Then came the list of those who could have been and the one who eventually became the “Man With No Name:” Henry Silva, Rory Calhoun, Steve Reeves, Ty Hardin, James Coburn and Clint Eastwood.

Leone wanted Coburn, but at $25,000, he was too expensive. The role, therefore, went to Eastwood, who was $10,000 cheaper.

Having finished working on the long-running cowboy TV series Rawhide, Eastwood was not keen on making another western. But encouraged by his agent, he read the script. Eastwood recognized the screenplay as a direct lift from Akira Kurosawa’s Yojimbo. Intrigued, he took the part.

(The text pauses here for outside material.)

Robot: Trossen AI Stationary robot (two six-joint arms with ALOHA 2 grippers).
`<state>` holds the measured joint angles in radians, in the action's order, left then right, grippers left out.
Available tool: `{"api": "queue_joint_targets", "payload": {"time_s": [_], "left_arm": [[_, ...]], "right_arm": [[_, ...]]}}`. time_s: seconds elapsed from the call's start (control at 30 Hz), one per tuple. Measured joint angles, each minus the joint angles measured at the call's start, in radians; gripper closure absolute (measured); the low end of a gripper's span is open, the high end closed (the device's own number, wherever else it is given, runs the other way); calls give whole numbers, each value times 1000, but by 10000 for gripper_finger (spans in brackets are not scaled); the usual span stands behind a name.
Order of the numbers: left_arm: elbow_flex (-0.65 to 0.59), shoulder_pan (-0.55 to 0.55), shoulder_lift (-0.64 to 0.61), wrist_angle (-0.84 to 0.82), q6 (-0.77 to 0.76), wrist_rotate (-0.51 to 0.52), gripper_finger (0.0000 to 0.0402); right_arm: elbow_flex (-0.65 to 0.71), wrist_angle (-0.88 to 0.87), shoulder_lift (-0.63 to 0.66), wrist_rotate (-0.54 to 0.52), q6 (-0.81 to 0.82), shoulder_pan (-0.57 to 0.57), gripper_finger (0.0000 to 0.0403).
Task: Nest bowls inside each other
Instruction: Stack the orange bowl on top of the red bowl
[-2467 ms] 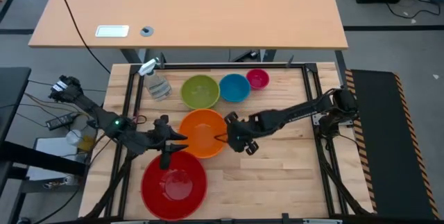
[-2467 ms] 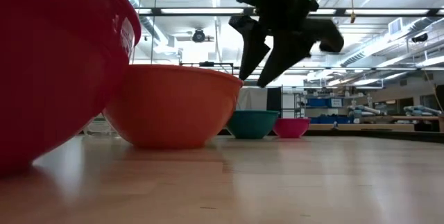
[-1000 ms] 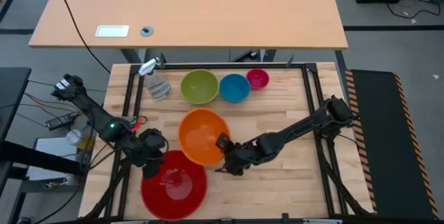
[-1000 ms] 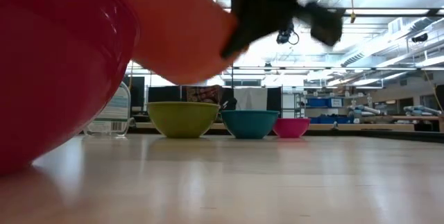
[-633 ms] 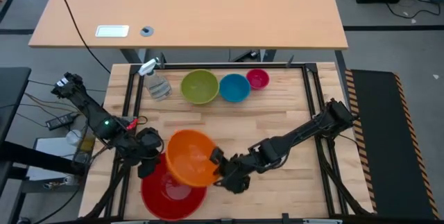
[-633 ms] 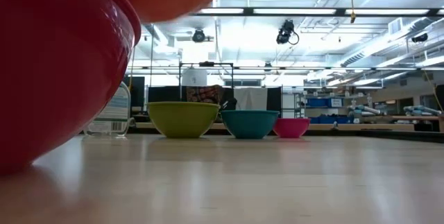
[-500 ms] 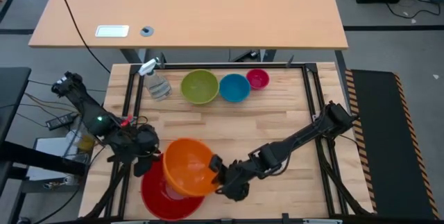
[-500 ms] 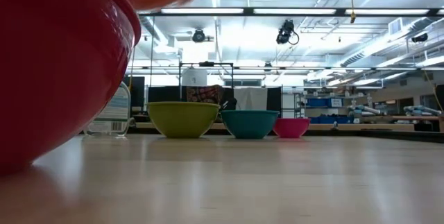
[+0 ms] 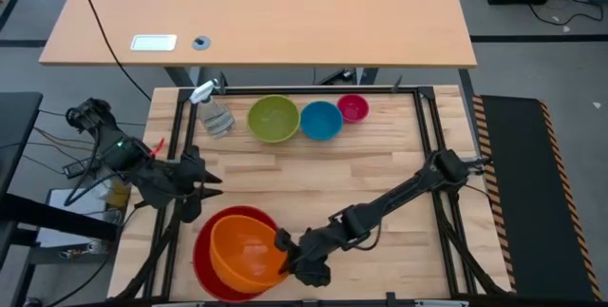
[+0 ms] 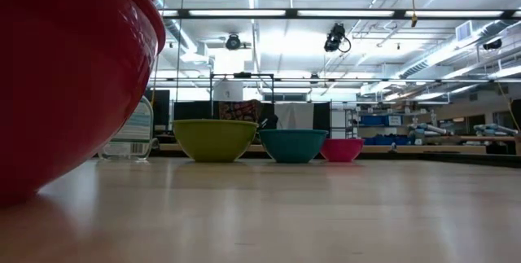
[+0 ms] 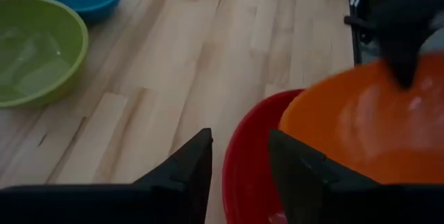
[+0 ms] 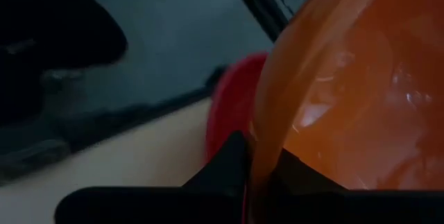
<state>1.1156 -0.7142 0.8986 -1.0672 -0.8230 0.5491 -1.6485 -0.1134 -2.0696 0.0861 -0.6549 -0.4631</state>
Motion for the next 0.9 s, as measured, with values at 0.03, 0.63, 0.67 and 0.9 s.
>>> {"api": "queue_joint_targets", "payload": {"time_s": [0.03, 0.63, 0.67, 0.9], "left_arm": [[0, 1, 0, 5, 0, 2, 258], [0, 4, 5, 25, -33, -14, 258], [0, 4, 5, 25, -33, -14, 258], [0, 4, 5, 24, -32, -19, 258]], "right_arm": [[0, 23, -20, 0, -1, 6, 375], [1, -37, -97, -112, 62, 60, 333], [1, -46, -97, -93, 62, 60, 325], [0, -65, -95, -66, 85, 62, 270]]}}
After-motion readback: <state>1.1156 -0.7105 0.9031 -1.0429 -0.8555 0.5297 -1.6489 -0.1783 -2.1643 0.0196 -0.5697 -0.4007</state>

What Leone liked about Eastwood was that he moved like a cat—quietly assured, self-confident. It was a quality other actors and directors would notice. Richard Burton, who co-starred with Eastwood in Where Eagles Dare, compared him to Robert Mitchum, as having a “dynamic lethargy.” Director Don Siegel said Eastwood did nothing, and made those around him appear to be acting.

A Fistful of Dollars nearly collapsed during filming as a copyright license had not been agreed upon with Kurosawa. This meant the film was only given a European mainland release, and was banned from being shown in the U.S.A. and Britain. However the film made sufficient profit to fund Leone and Eastwood in making a sequel, the aptly titled For A Few Dollars More (1965), and then a third the following year, The Good, The Bad and The Ugly (1966).

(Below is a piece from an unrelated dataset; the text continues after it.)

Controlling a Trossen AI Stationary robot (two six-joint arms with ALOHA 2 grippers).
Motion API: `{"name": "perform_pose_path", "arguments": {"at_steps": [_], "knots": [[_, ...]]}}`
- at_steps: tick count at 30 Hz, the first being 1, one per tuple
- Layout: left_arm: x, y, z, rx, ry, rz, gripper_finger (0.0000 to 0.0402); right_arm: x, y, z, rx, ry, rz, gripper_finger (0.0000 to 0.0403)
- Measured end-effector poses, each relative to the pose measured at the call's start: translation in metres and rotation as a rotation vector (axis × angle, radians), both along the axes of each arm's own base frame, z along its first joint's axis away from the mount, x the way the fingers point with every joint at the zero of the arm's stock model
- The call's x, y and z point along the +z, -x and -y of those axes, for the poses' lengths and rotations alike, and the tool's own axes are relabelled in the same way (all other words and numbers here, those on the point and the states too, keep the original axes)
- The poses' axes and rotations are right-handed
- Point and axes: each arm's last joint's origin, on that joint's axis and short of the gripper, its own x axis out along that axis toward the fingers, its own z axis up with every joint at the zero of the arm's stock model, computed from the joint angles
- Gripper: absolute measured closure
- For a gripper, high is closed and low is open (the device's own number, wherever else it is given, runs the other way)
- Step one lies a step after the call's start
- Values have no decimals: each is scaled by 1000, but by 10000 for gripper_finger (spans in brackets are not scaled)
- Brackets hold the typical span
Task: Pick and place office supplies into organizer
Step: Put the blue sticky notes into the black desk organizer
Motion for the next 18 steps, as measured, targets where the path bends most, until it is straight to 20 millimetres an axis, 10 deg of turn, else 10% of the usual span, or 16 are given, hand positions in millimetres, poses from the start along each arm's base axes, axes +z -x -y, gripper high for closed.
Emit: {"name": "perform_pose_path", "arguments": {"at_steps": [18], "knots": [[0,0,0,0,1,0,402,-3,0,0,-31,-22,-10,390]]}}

By 1967, all license agreements had been cleared and Leone’s trilogy was released in America. The critics hated it, and damned all 3 films outright. Yet, the public rightly adored the series, and the films became Classic Westerns.

This is “Out of the West” which formed the first of a 2-part documentary on Clint Eastwood. This section looks at Eastwood’s early life (from childhood to drifter, to Army) and on to his first acting roles, success in Rawhide and working with Sergio Leone. The documentary concludes with Eastwood setting-up his own company Malpaso, and his collaborating with Don Siegel on Coogan’s Bluff, Two Mules for Sister Sara, The Beguiled and Dirty Harry.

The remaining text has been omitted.